Give back, word for word, the lines in the listing below from the one holding "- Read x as" down to the one holding "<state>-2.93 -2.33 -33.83", both ends included.

/---

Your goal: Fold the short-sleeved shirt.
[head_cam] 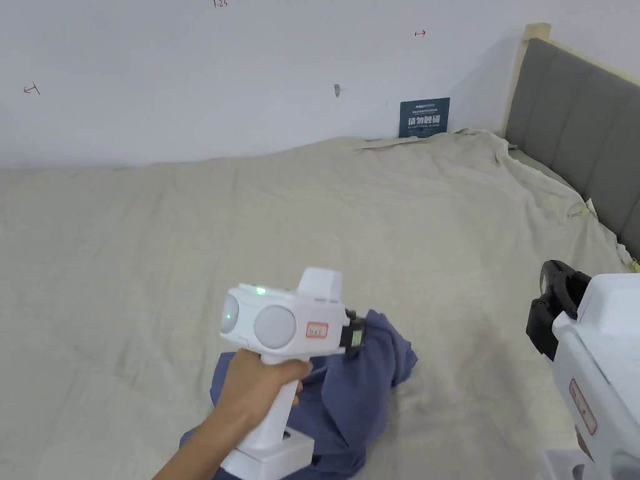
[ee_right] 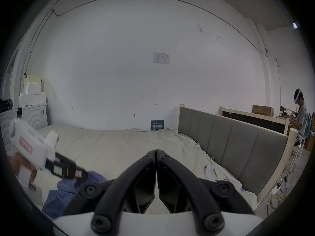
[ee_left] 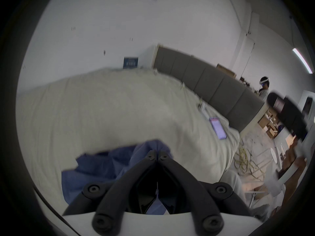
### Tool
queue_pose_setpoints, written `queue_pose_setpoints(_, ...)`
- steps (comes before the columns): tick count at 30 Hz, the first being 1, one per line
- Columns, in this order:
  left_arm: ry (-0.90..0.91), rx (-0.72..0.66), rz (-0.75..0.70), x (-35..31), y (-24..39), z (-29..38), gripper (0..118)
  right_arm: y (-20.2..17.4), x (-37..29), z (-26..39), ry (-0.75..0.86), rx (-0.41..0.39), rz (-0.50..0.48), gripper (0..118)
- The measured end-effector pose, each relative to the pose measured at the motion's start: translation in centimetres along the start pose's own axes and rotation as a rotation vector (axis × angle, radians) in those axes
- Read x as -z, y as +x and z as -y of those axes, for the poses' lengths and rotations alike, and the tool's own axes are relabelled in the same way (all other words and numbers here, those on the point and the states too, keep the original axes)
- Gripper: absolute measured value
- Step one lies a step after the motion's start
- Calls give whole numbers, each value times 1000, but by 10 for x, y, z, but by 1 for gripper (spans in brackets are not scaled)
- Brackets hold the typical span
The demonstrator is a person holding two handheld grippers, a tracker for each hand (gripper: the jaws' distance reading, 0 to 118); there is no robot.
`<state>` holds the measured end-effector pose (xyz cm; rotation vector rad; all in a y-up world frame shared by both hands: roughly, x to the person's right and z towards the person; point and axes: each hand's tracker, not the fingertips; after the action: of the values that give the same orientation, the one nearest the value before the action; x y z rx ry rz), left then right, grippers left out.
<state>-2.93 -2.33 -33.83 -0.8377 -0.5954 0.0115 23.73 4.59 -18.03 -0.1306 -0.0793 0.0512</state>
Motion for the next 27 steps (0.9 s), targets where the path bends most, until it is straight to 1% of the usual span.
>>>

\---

* **Response to the exercise**:
- Read x as -z, y as +x and z as -y of those axes, for the poses' lengths and rotations alike, and the tool's own axes are relabelled in the same way (all other words and numbers here, those on the point and the states too, keep the original axes)
- Gripper: absolute measured value
- Step one lies a step after the motion's start
- Calls give whole numbers, each value times 1000, but by 10 for x, y, z, but by 1 for gripper (spans in brackets are not scaled)
- Brackets hold the typical span
The demonstrator is a person holding two handheld grippers, a tracker for each hand (gripper: the jaws' distance reading, 0 to 118); there is no robot.
`<state>` holds the measured end-effector pose (xyz cm; rotation vector rad; all in a y-up world frame shared by both hands: roughly, x to the person's right and z towards the person; point and axes: each hand's tracker, not the fingertips; after the action: of the values that give the same orientation, the one nearest the value before the action; x y z rx ry rz), left then right, grippers left out.
<state>-2.93 -2.33 -33.83 -0.8377 -0.5954 0.0115 23.73 4.59 -18.03 -0.1306 -0.0793 0.0512</state>

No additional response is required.